A Galway mum, whose two sons were diagnosed with a degenerative blindness disease, is set to climb Mount Kilimanjaro in a bid to raise money for charity.
Headford resident Sharon Moran is on a mission to raise €10,000 for the National Council for the Blind Ireland (NCBI).
Her sons Adam (12) and Nathan (10) were diagnosed with Retinitis Pigmentosa (RP), a slow degenerative disease with no known cure.
Sharon explains the condition, “It’s literally like it’s a little black hole coming in and closing in until they become blind.” Both boys are already showing signs of the blindness.
“It’s a gradual development of blindness so they both have night blindness and colour blindness setting in already.”
However Sharon says everybody is different and it can progress at different speeds depending on the person. At the moment both Adam and Nathan have good central vision but their peripheral vision is deteriorating. By the time the boys reach their late 30s or early 40s, it is likely that they will be blind.

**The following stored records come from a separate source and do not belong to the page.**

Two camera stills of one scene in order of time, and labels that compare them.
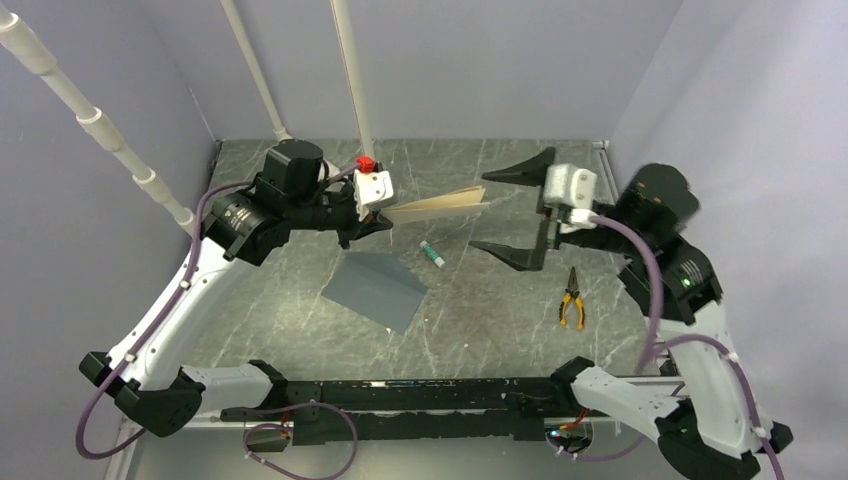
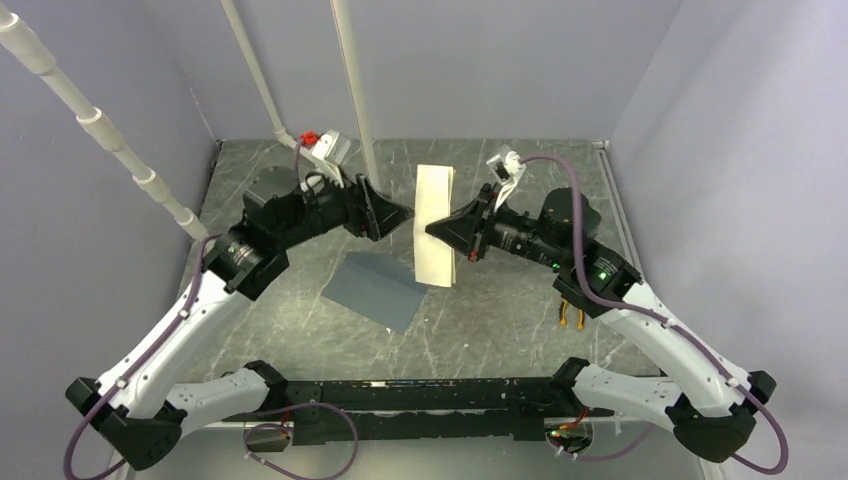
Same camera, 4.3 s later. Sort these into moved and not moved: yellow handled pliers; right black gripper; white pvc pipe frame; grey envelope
Moved: right black gripper
Not moved: white pvc pipe frame; yellow handled pliers; grey envelope
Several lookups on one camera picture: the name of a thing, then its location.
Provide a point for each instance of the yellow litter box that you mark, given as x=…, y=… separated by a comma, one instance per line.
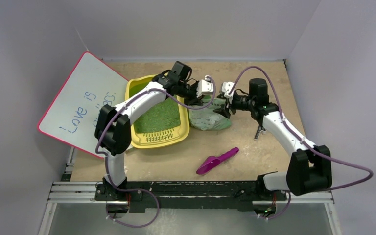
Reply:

Sharon’s youngest son Conor, who is four, will also need to go to the Royal Victoria Hospital in Dublin when he is eight to have more in-depth tests done to determine whether he has RP.
Both Adam and Nathan were diagnosed with myopia when they were three years old. Two years ago, an ophthalmologist discovered Nathan had RP. His brother Adam was then brought in for similar tests and was also found to have the disease.
Sharon says the news that two of her sons had RP was a “huge blow”.
“I have five sisters and four of them have boys and it has been known to skip a generation and we just thought it skipped our generation because I would be the youngest of six daughters in my house and when none of their boys had it I just automatically thought my boys wouldn’t have had it,” she said.
Sharon said the family had a “tough couple of months” but sought help from the NCBI in Galway, who were a “huge comfort” to her and her family.
“Any day we’re in Galway we can just call in at the drop of a hat and their doors are opened and what they do is they actually bring my boys in for workshops and it’s sort of like learning through play. They’re learning throughout the day and I don’t even think they realise they’re learning and picking up tips as well.”
She is hoping to raise money for the charity by climbing the 5,895-metre high Mount Kilimanjaro in Tanzania at the end of January.
Sharon is currently working with a personal trainer twice a week to get her ready for the mammoth climb.
“The climb will take seven days going up and one day coming down. On the summit night we climb for 17 hours so we leave about 11.30pm at night and we will climb to the summit for sunrise. You can only stay on the top for about 15 minutes and then you leave again,” she explained.
In preparation Sharon has already climbed Croagh Patrick in Mayo and in Glendalough in Wicklow. Next month she will climb Croagh Patrick three times, as well as Carrauntoohil in January with other Kilimanjaro trekkers.
Sharon also has a range of other fundraising events lined up including a cake ‘n’ bake and jumble sale, a quiz night and an auction in the Anglers Rest Hotel, Headford this Friday, 25 November at 8pm.